Friday, April 5, 2013

Dennis Roberts Resume


RESUME OF DENNIS ROBERTS
 
My law offices are at 370 Grand Avenue, Oakland, California 94610, telephone (510) 465-6363, facsimile (510) 465-7375,
e-mail:roberts_dennis@sbcglobal.net, webpage:www.DennisRobertsLaw.com and www.TheOaklandCriminalLawyer.com.

I received a B.A. degree from Rutgers University, New Brunswick, New Jersey in 1961 and an LL.B. from Boalt Hall, University of California School of Law, Berkeley, California, in 1964.
I have been a member of the California Bar since 1965 and am admitted to practice before all California courts, state and federal, numerous United States District Courts, the Fifth and Ninth Circuits of the United States Court of Appeal, and the United States Supreme Court.

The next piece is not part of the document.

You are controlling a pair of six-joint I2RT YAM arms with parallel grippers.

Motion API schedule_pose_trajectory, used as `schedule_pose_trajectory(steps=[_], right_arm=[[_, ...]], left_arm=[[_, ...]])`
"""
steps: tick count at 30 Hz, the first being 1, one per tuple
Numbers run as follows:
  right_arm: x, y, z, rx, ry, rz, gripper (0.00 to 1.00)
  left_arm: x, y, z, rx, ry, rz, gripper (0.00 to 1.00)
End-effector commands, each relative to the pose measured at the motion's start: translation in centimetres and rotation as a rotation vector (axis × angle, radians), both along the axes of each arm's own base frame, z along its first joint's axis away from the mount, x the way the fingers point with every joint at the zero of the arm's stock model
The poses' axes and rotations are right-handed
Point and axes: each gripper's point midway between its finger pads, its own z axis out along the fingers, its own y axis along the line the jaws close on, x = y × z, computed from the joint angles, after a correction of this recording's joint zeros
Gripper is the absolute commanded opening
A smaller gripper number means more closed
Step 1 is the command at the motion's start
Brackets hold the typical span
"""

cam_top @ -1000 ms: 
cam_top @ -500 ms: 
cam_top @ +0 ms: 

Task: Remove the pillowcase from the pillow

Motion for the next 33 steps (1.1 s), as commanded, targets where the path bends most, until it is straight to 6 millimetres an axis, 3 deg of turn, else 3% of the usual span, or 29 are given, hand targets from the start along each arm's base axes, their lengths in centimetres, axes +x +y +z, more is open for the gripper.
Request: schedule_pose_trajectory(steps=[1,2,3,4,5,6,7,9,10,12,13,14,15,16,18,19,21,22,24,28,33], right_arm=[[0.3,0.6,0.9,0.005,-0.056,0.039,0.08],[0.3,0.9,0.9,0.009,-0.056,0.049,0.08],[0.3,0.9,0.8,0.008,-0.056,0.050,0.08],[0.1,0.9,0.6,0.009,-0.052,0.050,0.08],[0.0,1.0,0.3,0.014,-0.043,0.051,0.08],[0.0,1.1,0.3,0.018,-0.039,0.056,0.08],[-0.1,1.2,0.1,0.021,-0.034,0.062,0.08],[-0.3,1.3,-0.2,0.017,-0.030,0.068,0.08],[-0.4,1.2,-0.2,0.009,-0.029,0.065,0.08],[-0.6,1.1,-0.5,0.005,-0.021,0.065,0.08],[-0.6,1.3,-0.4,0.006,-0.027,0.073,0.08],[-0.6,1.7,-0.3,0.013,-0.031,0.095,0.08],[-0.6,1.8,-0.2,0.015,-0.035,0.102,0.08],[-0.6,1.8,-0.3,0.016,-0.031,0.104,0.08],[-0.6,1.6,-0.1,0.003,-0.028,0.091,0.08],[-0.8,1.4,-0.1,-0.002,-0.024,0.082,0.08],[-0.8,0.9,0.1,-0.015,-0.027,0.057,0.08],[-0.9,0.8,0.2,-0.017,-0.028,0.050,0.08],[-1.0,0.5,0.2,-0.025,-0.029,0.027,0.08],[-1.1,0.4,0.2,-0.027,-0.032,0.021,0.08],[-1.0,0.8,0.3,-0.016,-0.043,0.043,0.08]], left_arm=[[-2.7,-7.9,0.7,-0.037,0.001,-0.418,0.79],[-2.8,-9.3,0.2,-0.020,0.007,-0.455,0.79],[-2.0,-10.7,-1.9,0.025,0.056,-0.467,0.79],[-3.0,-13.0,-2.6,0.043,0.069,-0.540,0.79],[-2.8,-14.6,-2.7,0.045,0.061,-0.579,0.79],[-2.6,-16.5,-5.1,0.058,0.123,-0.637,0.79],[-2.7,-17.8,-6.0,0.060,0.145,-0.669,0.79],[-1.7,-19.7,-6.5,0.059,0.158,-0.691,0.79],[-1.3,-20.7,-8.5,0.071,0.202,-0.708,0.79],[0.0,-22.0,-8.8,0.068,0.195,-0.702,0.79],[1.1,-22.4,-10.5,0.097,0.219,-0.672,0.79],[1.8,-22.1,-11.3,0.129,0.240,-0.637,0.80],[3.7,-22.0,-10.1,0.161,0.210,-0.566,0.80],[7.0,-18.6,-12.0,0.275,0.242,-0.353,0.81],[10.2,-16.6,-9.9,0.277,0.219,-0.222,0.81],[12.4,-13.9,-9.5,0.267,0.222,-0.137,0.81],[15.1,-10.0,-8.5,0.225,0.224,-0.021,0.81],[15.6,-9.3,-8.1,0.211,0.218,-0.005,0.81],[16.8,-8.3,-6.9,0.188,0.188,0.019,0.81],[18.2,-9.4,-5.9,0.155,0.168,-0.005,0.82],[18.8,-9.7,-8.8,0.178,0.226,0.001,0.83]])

In the summer of 1963 under a program sponsored by the National Lawyers Guild I spent the summer in Albany, Georgia working for the only Black attorney in southwest Georgia, and one of only two Black attorneys in all of the Deep South willing to risk taking on a white law student clerk, C. B. King.

In November 2002 the new U. S. District Court in Albany, Georgia was named the C. B. King Courthouse - the only federal court in the deep South named for a black lawyer. When I was in Albany they wouldn’t let him use their law library.

The experience in Albany was so profound that upon graduating in 1964 and passing the California Bar exam I returned to Albany, Georgia, this time under the auspices of the Law Students Civil Rights Research Council (LSCRRC), an organization of which I was a founding member, dedicated to producing research and providing summer interns to the Movement lawyers. From 1964 until 1966, I worked with C. B. King, Esq., where I represented members of the Student Non-Violent Coordination Committee (SNCC), Southern Christian Leadership Conference (SCLC), Southern Conference Education Fund (SCEF), along with various local civil rights activists and movement groups. I defended numerous criminal prosecutions under various statutes from disorderly conduct to riot and arson and I was involved in dozens of federal suits under the Civil Rights Statutes for equal treatment of minority groups and public accommodation suits in the United States District Court for the Middle District of Georgia and the United States Court of Appeal for the Fifth Circuit. Much of my work was done in conjunction with the NAACP Legal Defense and Education Fund, Inc. (Inc Fund).

In 1966, based on her starting an interracial nursery school in Albany one year before Head Start my wife was offered a full scholarship to get an MA in Pre-School Education at Bank Street College in NYC so we moved there.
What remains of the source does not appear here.